Scientists solve riddle of Gisborne tsunami
Undersea volcanoes off the coast of New Zealand have the potential to unleash 10-metre-high tsunamis on shorelines, seismologists say.
East of Gisborne, where the Pacific crust subducts - moves underneath - the Australian plate, extinct volcanic mountains are creating sticking points, catching against the rock they are being forced under.
These built up seismic energy, which was finally released as an earthquake, GNS Science seismologist William Power said.
Many such volcanoes are sitting along the Hikurangi fault, off the coast of Gisborne, waiting to be crunched under the Australian plate over hundreds of thousands of years.
"There will probably be multiple earthquakes associated with those sea mounts as they subduct."
The danger of those particular quakes was they did not feel like very large ones - sometimes no bigger than magnitude 5.6 - yet could produce waves up to 10m high.
Before this research, seismologists were puzzled by two tsunamis that struck the Gisborne coast in 1947. In March, 10m waves followed a magnitude 5.9 shake, and then in May a 6m wave again hit the coast after a magnitude 5.6 quake.
"You don't necessarily feel a lot of shaking, but you still get a large tsunami."
Power and a team of experts, including Rebecca Bell at Imperial College London and GNS scientists Caroline Holden and Xiaoming Wang, set out to solve the mystery, using old seismographs plus the latest knowledge on undersea "tsunami earthquakes".
Tsunami earthquakes were one of three distinct types of ground shaking, the others being the classic earthquake that was fast and powerful, and the "slow-slip" quake, where movement happened unfelt by people over weeks or months, Holden said.
Tsunami quakes were in between: fast enough to be felt slightly, but much of their seismic energy was unnoticed, generating unexpectedly large waves.

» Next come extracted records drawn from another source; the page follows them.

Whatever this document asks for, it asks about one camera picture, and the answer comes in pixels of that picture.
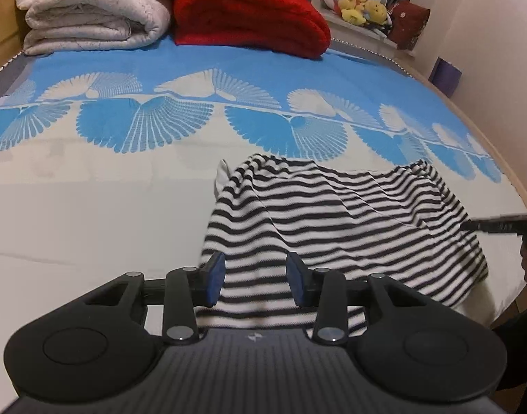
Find purple box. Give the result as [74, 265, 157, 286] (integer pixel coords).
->
[429, 57, 462, 98]

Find black white striped hoodie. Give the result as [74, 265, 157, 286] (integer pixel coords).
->
[197, 154, 488, 329]

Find folded white quilt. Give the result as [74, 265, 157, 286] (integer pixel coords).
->
[16, 0, 171, 55]

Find folded red blanket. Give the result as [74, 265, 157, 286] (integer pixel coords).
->
[173, 0, 332, 60]

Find blue white patterned bedsheet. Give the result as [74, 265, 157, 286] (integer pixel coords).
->
[0, 38, 527, 409]

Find yellow plush toys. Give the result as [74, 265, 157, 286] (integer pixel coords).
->
[322, 0, 392, 29]

Piecing together data from newspapers and other records, the team found both 1947 quakes were centred around undersea volcanoes off Gisborne, discovered recently in geological surveys.
Also confirming their suspicions were residents' descriptions of the quakes as not violent, but as if the ground was rolling under their feet for several minutes - making some feel seasick.
The potentially life-saving find means coastal residents are now being warned to head for higher ground for any earthquake lasting longer than a minute.
The sparse population of the Gisborne coast in 1947 meant no lives were lost, but a similar tsunami could be devastating today, the research said.